**What needs to be done**.
Using the listing below, retype exactly the lines starting at the one with "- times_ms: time" and ending at the one with "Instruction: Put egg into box", and include both.

**Source data**.
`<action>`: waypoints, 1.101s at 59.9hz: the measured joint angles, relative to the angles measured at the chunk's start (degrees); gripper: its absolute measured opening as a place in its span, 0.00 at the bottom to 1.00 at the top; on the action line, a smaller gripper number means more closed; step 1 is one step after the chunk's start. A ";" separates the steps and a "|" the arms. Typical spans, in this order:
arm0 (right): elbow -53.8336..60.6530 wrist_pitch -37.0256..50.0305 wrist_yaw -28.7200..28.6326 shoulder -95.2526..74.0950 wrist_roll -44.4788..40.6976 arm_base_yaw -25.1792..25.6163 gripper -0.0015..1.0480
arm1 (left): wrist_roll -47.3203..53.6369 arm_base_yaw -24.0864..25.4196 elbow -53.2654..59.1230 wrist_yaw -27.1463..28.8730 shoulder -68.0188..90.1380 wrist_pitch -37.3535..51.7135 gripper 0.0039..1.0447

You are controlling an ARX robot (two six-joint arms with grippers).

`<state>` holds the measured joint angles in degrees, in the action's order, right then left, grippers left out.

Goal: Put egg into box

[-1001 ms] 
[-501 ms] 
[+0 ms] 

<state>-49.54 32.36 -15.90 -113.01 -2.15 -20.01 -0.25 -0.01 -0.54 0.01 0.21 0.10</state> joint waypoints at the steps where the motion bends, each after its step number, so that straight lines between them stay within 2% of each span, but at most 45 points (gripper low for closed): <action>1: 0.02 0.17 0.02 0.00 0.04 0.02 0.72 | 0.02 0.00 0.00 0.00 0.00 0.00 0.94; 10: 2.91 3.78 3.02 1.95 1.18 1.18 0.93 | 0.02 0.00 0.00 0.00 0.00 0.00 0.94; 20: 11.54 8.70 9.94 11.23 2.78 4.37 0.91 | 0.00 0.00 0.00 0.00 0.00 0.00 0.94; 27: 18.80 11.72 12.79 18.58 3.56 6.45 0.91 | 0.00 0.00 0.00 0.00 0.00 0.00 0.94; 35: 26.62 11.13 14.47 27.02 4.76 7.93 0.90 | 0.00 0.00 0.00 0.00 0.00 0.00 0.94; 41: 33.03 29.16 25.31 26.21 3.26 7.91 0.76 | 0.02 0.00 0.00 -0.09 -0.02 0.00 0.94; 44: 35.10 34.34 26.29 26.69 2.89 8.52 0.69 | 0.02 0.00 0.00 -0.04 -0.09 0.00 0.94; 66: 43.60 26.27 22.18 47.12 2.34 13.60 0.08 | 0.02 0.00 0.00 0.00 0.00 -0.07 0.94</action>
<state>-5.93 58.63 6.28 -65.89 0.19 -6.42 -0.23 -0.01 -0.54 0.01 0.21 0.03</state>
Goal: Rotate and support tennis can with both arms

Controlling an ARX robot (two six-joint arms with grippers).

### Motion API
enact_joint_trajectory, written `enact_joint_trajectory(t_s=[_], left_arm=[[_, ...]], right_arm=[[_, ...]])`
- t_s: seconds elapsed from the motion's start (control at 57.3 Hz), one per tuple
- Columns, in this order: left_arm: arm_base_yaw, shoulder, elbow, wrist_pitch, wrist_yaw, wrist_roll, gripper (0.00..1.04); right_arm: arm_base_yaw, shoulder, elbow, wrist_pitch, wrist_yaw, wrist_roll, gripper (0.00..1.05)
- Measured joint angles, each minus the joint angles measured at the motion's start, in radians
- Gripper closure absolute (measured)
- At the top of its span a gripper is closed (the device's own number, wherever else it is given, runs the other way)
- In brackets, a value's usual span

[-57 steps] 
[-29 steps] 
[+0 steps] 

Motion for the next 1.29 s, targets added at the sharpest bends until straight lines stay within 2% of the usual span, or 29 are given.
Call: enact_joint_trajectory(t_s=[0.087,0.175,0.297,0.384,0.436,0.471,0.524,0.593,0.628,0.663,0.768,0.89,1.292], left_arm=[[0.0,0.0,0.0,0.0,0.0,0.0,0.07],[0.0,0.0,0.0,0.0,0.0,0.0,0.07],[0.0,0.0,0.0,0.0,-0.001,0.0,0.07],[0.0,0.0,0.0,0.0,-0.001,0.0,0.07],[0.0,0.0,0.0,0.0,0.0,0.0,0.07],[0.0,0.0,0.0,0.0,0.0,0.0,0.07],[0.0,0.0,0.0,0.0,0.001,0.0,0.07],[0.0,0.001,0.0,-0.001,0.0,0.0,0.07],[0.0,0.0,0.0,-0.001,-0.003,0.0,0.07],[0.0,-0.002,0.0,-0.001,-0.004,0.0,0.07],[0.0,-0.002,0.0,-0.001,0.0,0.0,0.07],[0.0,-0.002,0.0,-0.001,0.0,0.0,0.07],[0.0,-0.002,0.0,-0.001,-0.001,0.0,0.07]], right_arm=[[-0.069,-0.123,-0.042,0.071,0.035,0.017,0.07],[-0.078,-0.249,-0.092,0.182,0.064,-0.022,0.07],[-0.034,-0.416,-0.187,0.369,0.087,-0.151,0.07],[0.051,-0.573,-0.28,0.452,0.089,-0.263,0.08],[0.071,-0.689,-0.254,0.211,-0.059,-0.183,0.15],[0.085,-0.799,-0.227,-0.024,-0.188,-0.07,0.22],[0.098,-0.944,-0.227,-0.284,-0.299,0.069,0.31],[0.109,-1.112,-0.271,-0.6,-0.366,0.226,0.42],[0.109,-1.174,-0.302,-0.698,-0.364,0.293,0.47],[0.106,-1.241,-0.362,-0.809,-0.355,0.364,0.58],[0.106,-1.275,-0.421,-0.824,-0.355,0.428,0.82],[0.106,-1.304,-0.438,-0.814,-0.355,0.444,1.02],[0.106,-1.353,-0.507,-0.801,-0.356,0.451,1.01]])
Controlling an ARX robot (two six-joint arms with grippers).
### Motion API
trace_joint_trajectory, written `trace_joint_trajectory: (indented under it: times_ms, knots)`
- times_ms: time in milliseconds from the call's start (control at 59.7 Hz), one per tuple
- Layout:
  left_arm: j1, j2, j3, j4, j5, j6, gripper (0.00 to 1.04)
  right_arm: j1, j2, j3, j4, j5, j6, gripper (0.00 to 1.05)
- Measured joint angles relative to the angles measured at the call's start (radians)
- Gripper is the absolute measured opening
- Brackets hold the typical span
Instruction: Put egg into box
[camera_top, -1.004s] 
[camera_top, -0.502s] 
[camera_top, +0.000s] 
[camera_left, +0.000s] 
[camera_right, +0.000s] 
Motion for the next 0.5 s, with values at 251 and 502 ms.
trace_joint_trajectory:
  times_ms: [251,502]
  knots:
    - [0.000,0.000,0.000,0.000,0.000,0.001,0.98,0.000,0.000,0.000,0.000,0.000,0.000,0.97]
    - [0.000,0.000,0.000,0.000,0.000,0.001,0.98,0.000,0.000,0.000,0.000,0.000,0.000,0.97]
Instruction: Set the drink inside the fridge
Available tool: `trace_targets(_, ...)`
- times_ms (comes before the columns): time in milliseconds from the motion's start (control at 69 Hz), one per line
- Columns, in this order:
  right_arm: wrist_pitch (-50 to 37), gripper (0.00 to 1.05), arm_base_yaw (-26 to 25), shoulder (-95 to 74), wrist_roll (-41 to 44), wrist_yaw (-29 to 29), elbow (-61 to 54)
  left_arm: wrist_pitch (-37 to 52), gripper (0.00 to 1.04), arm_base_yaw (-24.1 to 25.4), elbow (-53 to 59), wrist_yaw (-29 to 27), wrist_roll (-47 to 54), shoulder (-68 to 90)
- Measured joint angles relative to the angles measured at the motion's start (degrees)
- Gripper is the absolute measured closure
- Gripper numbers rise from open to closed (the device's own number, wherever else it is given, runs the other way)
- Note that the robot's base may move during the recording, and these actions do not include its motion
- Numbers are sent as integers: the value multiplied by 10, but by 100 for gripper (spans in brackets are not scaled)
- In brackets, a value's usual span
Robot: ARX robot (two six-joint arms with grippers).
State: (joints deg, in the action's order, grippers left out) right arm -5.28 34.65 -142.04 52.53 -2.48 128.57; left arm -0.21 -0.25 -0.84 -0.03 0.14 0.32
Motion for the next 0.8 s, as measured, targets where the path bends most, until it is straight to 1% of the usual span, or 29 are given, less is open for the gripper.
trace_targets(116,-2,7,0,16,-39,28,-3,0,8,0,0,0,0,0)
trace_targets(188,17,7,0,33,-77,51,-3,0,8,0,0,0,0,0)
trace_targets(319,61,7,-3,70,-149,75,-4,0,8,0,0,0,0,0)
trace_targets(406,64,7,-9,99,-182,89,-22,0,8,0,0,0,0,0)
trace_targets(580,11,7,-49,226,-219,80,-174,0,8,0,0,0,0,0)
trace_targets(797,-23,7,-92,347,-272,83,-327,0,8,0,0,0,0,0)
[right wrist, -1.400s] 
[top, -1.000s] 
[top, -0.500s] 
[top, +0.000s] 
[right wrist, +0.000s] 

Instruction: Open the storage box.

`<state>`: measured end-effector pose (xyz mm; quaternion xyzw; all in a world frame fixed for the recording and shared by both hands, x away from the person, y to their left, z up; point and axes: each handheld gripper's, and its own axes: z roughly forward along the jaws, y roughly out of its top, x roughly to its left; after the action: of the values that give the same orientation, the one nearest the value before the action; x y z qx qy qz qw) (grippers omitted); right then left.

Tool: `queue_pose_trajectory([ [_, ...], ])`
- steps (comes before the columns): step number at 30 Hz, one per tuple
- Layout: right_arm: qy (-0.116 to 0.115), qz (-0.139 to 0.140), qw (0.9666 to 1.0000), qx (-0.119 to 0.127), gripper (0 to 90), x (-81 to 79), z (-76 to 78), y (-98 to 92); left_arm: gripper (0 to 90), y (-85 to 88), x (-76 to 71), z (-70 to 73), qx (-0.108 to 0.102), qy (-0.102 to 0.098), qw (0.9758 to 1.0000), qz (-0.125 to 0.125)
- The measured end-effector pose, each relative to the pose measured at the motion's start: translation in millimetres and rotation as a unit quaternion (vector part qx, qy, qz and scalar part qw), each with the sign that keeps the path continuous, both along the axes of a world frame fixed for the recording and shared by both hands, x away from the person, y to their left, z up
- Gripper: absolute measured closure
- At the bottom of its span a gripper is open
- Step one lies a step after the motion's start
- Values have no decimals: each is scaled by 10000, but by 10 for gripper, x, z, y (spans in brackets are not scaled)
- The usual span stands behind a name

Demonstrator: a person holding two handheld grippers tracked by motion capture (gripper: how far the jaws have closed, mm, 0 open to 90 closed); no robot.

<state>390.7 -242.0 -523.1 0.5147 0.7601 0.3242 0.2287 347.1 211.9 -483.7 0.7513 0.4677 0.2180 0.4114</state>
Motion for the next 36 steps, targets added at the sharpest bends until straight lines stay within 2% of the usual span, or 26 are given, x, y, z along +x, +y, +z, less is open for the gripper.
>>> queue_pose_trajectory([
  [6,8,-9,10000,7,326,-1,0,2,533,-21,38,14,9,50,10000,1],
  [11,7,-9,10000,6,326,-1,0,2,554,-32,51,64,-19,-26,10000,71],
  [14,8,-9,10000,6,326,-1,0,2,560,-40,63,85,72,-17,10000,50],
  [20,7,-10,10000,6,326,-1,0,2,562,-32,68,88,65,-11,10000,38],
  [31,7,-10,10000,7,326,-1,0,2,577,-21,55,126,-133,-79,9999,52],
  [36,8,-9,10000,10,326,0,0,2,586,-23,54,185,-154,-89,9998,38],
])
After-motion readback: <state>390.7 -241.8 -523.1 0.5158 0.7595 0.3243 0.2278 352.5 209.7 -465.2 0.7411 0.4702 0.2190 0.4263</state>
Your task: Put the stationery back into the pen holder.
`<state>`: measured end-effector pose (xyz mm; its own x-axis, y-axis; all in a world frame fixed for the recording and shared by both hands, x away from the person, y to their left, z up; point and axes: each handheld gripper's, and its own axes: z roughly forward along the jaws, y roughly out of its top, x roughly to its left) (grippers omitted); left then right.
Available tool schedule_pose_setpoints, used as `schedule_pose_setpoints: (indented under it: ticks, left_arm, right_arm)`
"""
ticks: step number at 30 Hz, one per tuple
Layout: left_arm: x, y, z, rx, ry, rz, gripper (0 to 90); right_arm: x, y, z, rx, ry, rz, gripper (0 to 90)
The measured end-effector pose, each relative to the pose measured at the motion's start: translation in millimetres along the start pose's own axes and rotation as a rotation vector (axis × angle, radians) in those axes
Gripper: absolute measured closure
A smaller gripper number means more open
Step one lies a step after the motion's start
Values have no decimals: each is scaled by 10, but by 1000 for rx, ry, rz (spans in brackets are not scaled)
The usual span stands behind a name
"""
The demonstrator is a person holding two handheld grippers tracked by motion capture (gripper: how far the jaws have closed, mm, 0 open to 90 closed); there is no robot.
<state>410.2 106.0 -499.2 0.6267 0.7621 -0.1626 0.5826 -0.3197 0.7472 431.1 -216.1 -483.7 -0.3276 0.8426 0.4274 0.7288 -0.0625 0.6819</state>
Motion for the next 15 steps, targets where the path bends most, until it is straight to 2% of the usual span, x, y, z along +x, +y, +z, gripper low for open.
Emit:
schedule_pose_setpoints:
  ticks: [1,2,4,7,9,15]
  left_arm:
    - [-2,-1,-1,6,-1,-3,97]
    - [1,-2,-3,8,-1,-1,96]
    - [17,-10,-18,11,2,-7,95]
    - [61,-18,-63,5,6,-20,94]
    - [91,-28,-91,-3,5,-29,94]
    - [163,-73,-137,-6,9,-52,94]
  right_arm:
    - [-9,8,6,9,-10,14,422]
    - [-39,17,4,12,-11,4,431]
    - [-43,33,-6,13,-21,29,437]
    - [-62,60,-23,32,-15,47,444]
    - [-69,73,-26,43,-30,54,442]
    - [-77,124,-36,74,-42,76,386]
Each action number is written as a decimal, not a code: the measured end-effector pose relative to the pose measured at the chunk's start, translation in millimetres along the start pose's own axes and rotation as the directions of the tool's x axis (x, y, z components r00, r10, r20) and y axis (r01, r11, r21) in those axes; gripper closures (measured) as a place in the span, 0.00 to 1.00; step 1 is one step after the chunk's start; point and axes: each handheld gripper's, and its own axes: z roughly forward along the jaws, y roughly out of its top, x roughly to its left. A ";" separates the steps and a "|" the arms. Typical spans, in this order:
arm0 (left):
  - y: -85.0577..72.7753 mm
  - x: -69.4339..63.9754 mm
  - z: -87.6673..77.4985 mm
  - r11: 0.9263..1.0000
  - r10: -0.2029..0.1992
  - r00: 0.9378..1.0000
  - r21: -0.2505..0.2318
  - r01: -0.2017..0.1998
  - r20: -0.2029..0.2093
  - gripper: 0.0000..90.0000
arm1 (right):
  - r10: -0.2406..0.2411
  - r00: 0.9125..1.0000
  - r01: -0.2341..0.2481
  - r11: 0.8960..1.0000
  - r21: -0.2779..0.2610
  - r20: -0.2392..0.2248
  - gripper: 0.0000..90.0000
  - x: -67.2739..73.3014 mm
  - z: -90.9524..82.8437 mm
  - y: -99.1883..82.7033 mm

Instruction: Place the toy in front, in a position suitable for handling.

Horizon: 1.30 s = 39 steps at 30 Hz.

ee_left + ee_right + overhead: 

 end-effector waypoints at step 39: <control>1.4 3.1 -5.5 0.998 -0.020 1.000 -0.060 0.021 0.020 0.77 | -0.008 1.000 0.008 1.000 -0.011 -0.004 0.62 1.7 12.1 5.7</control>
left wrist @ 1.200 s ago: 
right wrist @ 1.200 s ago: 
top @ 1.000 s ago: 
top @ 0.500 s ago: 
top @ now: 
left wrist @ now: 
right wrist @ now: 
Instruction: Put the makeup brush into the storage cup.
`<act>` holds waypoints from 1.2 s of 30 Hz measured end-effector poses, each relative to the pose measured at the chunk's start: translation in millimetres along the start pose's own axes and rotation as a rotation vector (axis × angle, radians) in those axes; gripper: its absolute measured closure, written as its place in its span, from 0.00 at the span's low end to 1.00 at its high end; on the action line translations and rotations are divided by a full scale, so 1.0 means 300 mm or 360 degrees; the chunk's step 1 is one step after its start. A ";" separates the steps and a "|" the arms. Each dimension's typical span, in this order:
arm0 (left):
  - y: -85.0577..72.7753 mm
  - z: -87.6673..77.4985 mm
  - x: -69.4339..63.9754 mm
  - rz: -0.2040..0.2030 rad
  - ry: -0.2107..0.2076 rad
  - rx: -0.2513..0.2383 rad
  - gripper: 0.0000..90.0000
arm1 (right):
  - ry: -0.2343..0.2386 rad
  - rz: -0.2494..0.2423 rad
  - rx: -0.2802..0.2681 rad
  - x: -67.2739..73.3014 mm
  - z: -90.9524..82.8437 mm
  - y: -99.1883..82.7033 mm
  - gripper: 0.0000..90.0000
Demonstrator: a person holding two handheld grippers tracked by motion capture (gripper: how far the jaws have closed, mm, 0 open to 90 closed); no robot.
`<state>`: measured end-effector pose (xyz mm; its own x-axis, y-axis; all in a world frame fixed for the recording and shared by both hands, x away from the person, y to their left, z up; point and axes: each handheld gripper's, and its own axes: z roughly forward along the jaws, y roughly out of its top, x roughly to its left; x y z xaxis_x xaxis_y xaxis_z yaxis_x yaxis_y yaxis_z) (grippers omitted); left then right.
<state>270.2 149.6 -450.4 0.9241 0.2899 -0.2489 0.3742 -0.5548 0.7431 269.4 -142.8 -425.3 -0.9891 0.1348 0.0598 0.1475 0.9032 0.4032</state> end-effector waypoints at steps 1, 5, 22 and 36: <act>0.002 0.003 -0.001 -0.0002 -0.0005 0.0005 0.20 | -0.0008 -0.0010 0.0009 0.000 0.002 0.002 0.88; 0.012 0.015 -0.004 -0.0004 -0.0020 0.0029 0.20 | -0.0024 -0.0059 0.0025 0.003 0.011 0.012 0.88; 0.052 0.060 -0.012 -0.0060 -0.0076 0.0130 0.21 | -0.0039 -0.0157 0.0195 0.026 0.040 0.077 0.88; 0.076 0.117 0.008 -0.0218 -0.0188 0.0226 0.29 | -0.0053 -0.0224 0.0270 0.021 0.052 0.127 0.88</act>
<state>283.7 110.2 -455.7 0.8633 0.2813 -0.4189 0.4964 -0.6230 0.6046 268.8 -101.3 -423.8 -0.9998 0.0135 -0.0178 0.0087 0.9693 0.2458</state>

**Solution to this task**.
- times_ms: time in milliseconds from the call's start (control at 59.7 Hz), one per tuple
- Layout:
  left_arm: j1, j2, j3, j4, j5, j6, gripper (0.00 to 1.04)
  right_arm: j1, j2, j3, j4, j5, j6, gripper (0.00 to 1.05)
- Measured joint angles relative to the angles measured at the call's start (radians)
- Gripper is the absolute measured opening
- Brackets hold the typical span
Instruction: Put egg into box

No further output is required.